A model generates a paragraph. Another model consumes the paragraph. Then another model summarizes the paragraph. Then another critiques the summary. Each step looks intelligent because it resembles intellectual work as humans perform it. But under the hood, every textual handoff introduces latency, token cost and information loss. The system is constantly moving between dense internal representations and verbose symbolic surfaces.

Latent-space collaboration strips away part of that roundtrip. Instead of decode, tokenize, re-embed, infer, and decode again, agents can pass refined hidden states directly. They can recursively transform ideas without pretending that every intermediate state needs to be a memo.

This resembles a broader pattern in AI progress. Early machine-learning systems relied heavily on hand-engineered features. Then deep learning shifted the center of gravity toward learned representations. Chain-of-thought prompting made reasoning explicit, verbose and manipulable. Now we are beginning to see the opposite pressure: let models reason in compressed trajectories that need not always be verbalized.

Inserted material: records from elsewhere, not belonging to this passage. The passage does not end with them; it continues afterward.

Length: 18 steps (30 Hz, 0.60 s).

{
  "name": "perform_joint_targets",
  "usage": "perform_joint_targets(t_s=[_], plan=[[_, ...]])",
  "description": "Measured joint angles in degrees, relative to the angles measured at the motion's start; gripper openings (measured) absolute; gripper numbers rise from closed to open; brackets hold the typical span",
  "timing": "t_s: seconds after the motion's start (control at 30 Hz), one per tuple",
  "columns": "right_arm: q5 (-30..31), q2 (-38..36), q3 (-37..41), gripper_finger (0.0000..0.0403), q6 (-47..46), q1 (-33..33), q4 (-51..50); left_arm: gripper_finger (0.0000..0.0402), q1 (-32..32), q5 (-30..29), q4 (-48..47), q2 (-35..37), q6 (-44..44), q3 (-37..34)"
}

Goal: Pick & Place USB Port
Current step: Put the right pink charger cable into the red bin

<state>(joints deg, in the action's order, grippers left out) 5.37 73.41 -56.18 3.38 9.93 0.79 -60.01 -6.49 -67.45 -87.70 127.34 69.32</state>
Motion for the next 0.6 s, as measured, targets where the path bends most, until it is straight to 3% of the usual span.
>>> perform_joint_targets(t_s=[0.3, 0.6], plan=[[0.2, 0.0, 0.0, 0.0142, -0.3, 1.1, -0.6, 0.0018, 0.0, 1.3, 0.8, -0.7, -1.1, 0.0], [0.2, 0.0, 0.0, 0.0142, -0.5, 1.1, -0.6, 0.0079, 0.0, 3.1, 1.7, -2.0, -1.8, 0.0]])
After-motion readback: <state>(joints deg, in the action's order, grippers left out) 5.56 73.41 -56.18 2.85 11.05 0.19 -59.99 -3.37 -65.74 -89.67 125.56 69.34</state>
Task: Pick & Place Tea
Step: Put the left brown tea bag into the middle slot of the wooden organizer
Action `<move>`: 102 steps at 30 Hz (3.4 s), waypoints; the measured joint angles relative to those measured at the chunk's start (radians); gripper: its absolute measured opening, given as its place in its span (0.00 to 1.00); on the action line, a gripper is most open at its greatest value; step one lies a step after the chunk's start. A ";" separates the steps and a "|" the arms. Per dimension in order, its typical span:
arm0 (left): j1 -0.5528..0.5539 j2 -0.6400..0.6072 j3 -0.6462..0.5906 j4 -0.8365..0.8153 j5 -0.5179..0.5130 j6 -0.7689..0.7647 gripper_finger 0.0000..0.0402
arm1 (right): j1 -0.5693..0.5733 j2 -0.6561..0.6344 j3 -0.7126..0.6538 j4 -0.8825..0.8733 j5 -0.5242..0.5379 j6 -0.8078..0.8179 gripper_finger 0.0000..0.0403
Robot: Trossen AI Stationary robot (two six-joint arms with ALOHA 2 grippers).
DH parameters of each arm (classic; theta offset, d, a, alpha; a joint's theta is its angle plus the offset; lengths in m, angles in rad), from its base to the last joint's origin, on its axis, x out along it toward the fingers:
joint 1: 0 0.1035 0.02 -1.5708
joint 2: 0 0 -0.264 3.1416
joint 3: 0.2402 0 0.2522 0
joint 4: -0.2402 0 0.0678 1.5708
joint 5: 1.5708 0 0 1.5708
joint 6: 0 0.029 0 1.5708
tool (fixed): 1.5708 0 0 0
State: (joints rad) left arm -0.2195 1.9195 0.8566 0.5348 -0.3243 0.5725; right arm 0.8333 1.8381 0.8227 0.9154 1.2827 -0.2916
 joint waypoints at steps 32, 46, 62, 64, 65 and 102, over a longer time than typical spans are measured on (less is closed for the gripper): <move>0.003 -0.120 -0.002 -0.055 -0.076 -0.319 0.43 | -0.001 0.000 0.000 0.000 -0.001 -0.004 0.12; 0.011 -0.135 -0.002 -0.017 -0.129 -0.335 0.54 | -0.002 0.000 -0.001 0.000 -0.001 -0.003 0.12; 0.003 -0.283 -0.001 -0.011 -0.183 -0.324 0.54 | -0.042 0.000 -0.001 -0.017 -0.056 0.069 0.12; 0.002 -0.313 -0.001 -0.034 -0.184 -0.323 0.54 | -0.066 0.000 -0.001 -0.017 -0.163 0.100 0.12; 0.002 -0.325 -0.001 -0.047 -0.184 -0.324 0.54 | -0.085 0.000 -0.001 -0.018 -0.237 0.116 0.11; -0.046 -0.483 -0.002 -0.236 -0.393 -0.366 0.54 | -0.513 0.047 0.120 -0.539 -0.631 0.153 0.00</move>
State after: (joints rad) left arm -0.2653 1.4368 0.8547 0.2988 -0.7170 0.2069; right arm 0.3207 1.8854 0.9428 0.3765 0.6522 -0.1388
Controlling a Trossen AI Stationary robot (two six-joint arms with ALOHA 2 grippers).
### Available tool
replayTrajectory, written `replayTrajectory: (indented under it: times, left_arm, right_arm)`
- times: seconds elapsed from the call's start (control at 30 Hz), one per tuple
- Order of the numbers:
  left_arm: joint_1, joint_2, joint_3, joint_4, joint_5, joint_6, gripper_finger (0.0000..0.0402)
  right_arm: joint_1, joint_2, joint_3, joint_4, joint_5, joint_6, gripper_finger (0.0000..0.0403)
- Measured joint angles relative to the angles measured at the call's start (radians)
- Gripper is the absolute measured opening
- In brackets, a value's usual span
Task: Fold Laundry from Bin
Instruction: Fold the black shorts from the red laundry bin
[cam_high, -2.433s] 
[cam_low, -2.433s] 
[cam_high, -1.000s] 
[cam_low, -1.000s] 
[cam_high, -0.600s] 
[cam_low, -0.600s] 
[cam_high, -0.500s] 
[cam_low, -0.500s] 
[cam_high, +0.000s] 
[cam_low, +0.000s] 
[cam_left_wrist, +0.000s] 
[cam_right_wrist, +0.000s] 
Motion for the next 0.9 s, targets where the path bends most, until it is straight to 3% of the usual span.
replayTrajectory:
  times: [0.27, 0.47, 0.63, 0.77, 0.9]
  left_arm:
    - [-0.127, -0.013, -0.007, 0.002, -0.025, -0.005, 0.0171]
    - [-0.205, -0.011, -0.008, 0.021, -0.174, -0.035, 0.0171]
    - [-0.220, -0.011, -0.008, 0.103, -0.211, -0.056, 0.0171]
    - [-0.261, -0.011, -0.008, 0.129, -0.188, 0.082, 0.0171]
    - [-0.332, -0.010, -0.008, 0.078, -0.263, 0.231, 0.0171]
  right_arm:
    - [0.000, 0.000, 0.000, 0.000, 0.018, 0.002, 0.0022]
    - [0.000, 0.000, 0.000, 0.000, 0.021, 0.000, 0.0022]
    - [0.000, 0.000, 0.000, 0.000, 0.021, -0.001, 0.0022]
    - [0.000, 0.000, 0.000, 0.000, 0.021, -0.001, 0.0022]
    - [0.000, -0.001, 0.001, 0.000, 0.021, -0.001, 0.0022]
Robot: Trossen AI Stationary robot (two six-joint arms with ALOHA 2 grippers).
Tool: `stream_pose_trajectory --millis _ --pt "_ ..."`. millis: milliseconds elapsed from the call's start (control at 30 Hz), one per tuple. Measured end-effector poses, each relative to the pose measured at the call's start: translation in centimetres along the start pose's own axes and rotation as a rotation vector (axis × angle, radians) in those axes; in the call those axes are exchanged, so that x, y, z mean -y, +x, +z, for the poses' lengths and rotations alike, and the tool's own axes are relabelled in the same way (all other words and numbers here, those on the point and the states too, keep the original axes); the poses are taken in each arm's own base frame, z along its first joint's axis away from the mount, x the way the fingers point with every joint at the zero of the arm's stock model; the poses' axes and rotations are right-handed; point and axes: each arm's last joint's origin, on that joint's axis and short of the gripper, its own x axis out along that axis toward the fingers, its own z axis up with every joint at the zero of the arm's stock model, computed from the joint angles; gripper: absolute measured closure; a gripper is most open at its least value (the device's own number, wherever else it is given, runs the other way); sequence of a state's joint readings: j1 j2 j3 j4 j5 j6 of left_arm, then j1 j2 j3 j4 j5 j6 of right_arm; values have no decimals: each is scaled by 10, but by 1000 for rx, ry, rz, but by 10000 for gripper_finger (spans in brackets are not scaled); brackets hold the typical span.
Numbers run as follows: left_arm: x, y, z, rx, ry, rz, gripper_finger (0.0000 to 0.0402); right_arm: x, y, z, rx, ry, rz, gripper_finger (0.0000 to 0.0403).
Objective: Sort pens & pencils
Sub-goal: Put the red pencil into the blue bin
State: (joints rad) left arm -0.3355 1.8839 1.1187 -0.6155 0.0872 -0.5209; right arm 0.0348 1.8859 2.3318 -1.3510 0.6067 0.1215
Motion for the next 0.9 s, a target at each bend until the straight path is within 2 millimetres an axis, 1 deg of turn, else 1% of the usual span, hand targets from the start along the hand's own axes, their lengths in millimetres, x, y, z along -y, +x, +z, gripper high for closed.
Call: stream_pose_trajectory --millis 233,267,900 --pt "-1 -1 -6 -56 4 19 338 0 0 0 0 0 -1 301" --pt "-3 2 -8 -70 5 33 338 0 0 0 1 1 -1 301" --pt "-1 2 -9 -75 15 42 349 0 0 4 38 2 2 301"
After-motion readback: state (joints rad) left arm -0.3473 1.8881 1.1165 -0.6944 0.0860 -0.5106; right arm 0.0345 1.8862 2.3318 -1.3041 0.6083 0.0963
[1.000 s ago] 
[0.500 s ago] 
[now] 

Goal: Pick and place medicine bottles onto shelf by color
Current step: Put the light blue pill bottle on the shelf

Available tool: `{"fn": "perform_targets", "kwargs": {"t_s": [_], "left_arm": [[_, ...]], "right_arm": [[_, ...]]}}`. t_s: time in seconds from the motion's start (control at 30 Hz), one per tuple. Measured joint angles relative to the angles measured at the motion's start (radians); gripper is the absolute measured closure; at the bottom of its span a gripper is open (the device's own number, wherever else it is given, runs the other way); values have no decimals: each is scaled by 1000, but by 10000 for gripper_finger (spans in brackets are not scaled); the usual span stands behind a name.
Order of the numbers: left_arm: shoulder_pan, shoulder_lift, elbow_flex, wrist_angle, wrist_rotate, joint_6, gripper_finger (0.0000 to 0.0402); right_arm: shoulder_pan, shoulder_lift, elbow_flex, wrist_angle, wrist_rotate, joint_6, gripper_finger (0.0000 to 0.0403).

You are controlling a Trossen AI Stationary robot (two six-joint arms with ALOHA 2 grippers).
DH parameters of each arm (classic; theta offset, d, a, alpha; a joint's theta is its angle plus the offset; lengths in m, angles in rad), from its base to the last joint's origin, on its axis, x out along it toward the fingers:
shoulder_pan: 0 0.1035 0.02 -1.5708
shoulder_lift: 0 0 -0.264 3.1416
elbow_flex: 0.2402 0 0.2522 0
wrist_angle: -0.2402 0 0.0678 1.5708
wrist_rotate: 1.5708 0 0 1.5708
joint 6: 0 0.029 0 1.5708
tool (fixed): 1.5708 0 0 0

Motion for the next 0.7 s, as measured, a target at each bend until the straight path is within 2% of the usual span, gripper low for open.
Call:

That does not make explicit reasoning obsolete. It changes where it belongs.

Language should appear when humans need to participate. We need language at the prompt boundary, at the explanation boundary, at the audit boundary, at the debugging boundary. But inside the machine-to-machine path, natural language may often be a convenience layer that hardened into a habit.

The mature architecture is probably hybrid. Dense communication inside. Text at the edges. Something like gRPC with Protocol Buffers under the hood and JSON gateways where human developers need them. Or like a modern database engine: binary pages, indexes and execution plans internally; SQL and explain output externally.

This distinction also clarifies the main objection. If agents stop producing human-readable intermediate messages, we lose visibility. That is not a minor concern. Text traces are imperfect, but they are operationally valuable. They help developers understand why a system failed. They help users build trust. They give safety teams something to inspect.

So the answer is not to abolish language. The answer is to stop treating language as mandatory for all computation.

A system can expose summaries, probes, explanations, traces and diagnostic views without forcing every internal operation to be prose. We should not confuse observability with verbosity. A readable transcript is one kind of instrumentation. It is not the only kind.

This is where the phrase “language strives for simplicity” becomes interesting but incomplete. Human language often evolves toward economy: shorter expressions, shared assumptions, compressed references. But that simplicity is relative to human minds. For machines, natural language is not simple. It is ambiguous, redundant, culturally loaded and computationally expensive. It is a remarkable interface, but a poor default for high-frequency internal exchange.

The deeper principle is architectural Occam’s razor : do not add a human-shaped communication layer where the machine substrate does not need one.

RecursiveMAS matters because it makes this principle concrete. It suggests that multi-agent systems do not have to be little theater ensembles, with each agent stepping forward to deliver its monologue. They can become recursive computational structures, passing compact internal states and producing language only when language is useful.

The irony is that we have seen this movie before.

First we optimized for machines. Then we optimized for humans. Then, once systems became large enough, we rediscovered that machines still prefer machine-native representations on the hot path.

AI agents are now entering that same cycle. Natural language made them accessible. It made them debuggable. It made them imaginable.

But it may not be where their real collaboration belongs.